I created this video by screen recording on the 3D-Slicer platform. It features an animation of a VTK object and a NIFTI file (MRI image). I’m looking for advice on how to generate similar high-quality videos automatically using Python code, including managing opacity, titles, rotations etc. (and any other tips to improve the visuals would be appreciated).
Also, I’m seeking a freelancer to help automate the video creation process using VTK/SimpleITK tools, so feel free to reach out if interested.
You can create videos using Python scripting in 3D Slicer’s Python environment. Slicer does not take anything away from VTK (you can still access all underlying VTK classes if you want to manipulate anything at the lowest level), but Slicer just adds a thin wrapping layer on top of VTK and other essential medical image computing libraries. This thin layer sets up defaults for medical applications, provide a simpler API, implement essential features, such as complex DICOM import, saving and loading the entire scene, … and an interactive GUI. The interactive GUI is very important, because often visualization parameters are so complex (such as volume rendering transfer functions) that is is very inefficient, or even practically impossible to optimize them just by modifying and rerunning a Python script or using generic solutions like sliders in Jupyter notebooks. If you don’t need the GUI (for example, to automatically generate visualizations with pre-determined parameters) then you can run all Python scripts in Slicer environment from the command line, without a GUI.
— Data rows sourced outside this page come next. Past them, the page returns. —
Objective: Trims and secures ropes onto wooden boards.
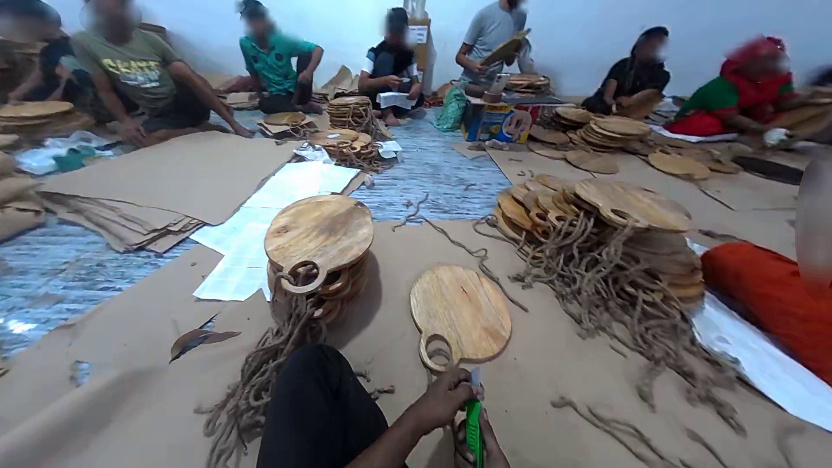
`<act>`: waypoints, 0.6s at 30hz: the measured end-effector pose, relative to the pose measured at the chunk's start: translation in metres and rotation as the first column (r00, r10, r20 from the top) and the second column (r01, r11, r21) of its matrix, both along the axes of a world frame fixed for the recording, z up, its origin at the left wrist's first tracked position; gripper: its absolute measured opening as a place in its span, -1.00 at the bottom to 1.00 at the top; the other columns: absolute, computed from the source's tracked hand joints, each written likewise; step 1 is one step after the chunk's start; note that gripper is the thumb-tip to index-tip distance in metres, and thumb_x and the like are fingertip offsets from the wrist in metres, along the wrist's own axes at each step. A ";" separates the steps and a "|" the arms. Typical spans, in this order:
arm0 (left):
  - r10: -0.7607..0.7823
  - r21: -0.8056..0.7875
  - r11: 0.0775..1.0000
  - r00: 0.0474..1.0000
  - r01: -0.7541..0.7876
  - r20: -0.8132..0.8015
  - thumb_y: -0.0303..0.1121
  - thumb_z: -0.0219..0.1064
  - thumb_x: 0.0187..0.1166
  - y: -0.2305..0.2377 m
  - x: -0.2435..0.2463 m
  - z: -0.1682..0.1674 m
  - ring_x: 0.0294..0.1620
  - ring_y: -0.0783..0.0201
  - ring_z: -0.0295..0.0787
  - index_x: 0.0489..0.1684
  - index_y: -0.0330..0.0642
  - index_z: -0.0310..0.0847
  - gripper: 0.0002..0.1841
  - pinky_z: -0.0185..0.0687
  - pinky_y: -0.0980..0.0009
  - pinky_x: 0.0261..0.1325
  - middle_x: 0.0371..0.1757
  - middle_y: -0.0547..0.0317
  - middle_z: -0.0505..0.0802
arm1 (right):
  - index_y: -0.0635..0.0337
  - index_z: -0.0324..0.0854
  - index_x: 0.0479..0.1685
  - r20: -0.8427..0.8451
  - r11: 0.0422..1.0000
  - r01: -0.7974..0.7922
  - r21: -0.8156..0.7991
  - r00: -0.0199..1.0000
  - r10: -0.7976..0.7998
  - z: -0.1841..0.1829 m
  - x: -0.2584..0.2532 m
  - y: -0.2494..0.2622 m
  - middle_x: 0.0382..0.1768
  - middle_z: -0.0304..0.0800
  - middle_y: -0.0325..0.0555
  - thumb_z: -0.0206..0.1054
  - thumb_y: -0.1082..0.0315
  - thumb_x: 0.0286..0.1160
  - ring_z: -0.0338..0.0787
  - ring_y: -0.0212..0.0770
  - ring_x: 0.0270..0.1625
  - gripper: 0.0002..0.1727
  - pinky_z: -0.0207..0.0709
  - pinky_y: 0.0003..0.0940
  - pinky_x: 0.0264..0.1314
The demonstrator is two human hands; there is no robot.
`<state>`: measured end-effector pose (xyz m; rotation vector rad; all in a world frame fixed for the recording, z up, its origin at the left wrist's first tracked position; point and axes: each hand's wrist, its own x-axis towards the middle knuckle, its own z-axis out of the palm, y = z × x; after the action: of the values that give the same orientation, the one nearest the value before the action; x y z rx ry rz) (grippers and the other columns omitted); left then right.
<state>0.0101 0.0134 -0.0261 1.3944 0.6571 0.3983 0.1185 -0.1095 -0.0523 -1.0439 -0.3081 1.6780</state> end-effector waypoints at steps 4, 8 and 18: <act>0.052 0.017 0.999 0.996 -0.051 -0.066 -0.27 -0.05 0.79 -0.004 -0.001 0.007 -0.28 0.33 0.62 0.25 -0.42 0.54 -0.60 0.60 0.33 -0.15 -0.14 0.04 0.72 | 0.11 0.48 -0.34 0.028 0.994 0.081 -0.068 0.996 -0.079 0.009 -0.014 0.005 -0.76 0.38 -0.34 -0.39 -0.22 0.87 0.34 -0.45 -0.82 -0.28 0.29 -0.57 -0.79; 0.133 0.069 0.989 0.988 -0.128 -0.078 -0.19 -0.20 0.90 -0.009 -0.001 0.009 -0.40 0.38 0.55 -0.01 -0.34 0.66 -0.50 0.52 0.38 -0.26 -0.30 0.16 0.72 | 0.12 0.45 -0.34 0.028 0.994 0.066 -0.087 0.998 -0.064 0.019 -0.022 0.004 -0.72 0.36 -0.35 -0.40 -0.17 0.89 0.31 -0.46 -0.80 -0.31 0.26 -0.60 -0.77; 0.342 0.318 0.916 0.893 -0.246 -0.293 -0.16 -0.19 0.86 -0.004 -0.008 0.005 -0.32 0.13 0.76 -0.29 -0.33 0.73 -0.43 0.69 0.02 -0.07 -0.43 0.04 0.78 | 0.04 0.39 -0.48 0.068 0.972 0.178 -0.157 0.983 -0.169 0.031 -0.061 0.014 -0.78 0.27 -0.37 -0.28 -0.16 0.90 0.27 -0.46 -0.80 -0.37 0.24 -0.58 -0.74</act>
<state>0.0017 0.0098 -0.0207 1.6503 1.1484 0.5074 0.0577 -0.0953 -0.0217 -1.2032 -0.1120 1.5378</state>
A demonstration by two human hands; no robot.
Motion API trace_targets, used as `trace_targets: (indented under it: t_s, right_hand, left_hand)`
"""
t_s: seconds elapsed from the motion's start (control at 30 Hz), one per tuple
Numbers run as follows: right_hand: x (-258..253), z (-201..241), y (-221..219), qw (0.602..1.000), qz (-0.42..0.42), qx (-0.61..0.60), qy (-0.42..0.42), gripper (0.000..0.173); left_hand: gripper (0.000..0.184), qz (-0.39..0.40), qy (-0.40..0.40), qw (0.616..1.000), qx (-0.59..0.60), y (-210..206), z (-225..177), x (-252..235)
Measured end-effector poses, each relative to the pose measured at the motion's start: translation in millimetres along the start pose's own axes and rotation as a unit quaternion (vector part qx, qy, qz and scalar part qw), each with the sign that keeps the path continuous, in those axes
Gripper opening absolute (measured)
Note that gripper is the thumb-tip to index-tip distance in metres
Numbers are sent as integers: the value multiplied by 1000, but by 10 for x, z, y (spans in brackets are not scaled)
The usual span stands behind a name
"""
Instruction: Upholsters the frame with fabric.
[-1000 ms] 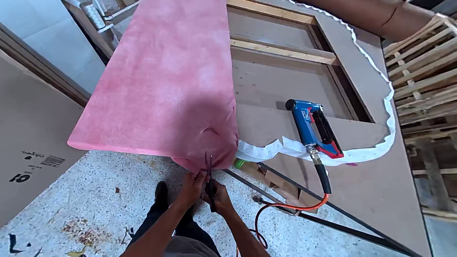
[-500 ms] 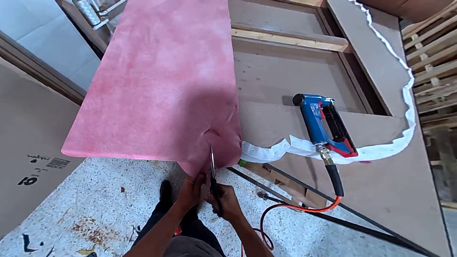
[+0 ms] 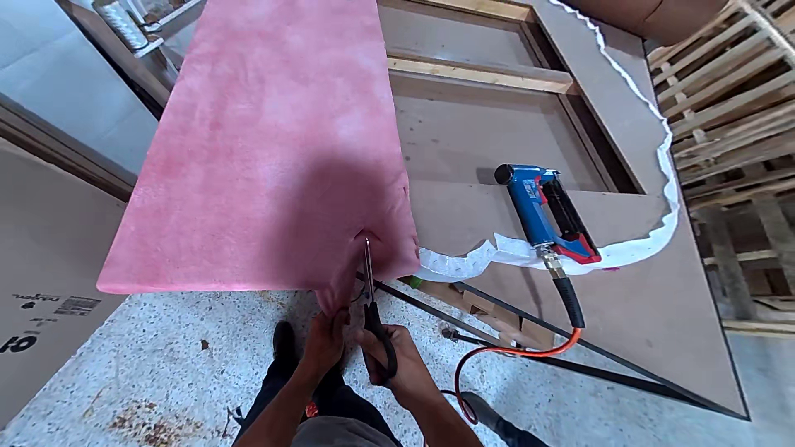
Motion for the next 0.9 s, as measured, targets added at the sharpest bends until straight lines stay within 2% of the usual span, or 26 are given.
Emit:
trace_targets:
  t_s: [0.1, 0.3, 0.43, 0.47, 0.5, 0.53, 0.57, 0.63, 0.7, 0.77, 0.8, 0.83, 0.9]
  right_hand:
    - [-20, 156, 30, 1000, 6, 20, -18, 37]
    - [-58, 121, -40, 1000, -19, 17, -12, 30]
    - [-111, 46, -122, 1000, -21, 5, 0, 31]
    - [-83, 4, -64, 999, -33, 41, 4, 31]
    - [-24, -12, 49, 991, -45, 122, 7, 33]
    - [71, 22, 210, 966, -62, 249, 7, 38]
    - [193, 129, 386, 914, -80, 398, -6, 45]
    - [485, 631, 607, 755, -120, 643, -44, 50]
    - [680, 1267, 628, 594, -181, 784, -5, 44]
    - [689, 1793, 495, 448, -205, 867, 76, 38]
    - [641, 1970, 412, 391, -195, 893, 109, 37]
    - [573, 2105, 318, 350, -173, 913, 116, 36]
    - [419, 2278, 133, 298, -133, 939, 110, 34]
  left_hand:
    - [35, -8, -13, 1000, -24, 16, -25, 2]
    - [37, -8, -53, 998, -43, 53, 33, -38]
    - [36, -9, -44, 998, -43, 56, 72, -32]
    - [38, -8, -41, 998, -46, 61, 106, -36]
    - [40, -8, -39, 998, -50, 74, 138, -60]
    - [42, -10, -39, 998, -56, 98, 168, -91]
    - [44, -7, -35, 997, -62, 133, 194, -122]
    - [49, 16, -1, 998, -64, 161, 231, -160]
    - [51, 28, 24, 998, -43, 112, 264, -145]
    - [47, -4, -12, 1000, -24, 40, 281, -146]
    - [47, -15, -24, 999, -15, 17, 292, -138]
    - [46, -20, -31, 999, -7, 11, 294, -127]
    - [45, -22, -33, 999, -6, 27, 298, -104]
Point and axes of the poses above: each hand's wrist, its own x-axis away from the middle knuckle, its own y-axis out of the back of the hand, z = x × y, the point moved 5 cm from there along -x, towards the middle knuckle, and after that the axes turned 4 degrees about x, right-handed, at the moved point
You can use segmentation-colorized volume rendering, which is a new volume rendering technique that we developed with @LucasGandel for rich visualization of AI segmentation results, by combining colorization of grayscale image, color image raycasting, and volumetric screen-space ambient occlusion.
The advantage of this method is that it can visualize information obtained by AI image segmentation, while preserving details in the original image. The result is similar to those generated by photorealistic rendering techniques, but at a tiny fraction of their computation cost (and so our technique provides interactive frames rates on any laptop). Compared to this technique, classic techniques, such as volume raycasting or surface rendering look extremely poor.
= original volume + AI segmentation results + screen-space ambient occlusion. See some examples here:
If you want to try this, install the Sandbox extension in 3D Slicer and use the Colorize volume module.